## Exercise directions
Only lines holding the word "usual" should be copied from the material.

## Supplied information
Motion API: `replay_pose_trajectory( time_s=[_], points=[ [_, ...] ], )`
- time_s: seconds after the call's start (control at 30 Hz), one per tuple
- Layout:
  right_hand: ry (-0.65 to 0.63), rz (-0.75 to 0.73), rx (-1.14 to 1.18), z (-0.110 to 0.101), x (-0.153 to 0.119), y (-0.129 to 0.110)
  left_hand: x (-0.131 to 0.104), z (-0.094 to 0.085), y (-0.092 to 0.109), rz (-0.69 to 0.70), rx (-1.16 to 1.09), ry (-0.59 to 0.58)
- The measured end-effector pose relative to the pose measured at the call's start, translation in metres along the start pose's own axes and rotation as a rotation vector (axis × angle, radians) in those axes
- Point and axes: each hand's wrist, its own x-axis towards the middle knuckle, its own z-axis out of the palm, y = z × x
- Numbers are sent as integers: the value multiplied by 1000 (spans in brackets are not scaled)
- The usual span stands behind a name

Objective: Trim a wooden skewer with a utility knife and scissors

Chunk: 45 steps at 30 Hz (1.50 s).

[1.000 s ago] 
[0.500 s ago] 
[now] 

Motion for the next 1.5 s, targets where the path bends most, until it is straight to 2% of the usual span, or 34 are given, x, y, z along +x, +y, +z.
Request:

## Task solution
- The usual span stands behind a name
Motion for the next 1.5 s, targets where the path bends most, until it is straight to 2% of the usual span, or 34 are given, x, y, z along +x, +y, +z.

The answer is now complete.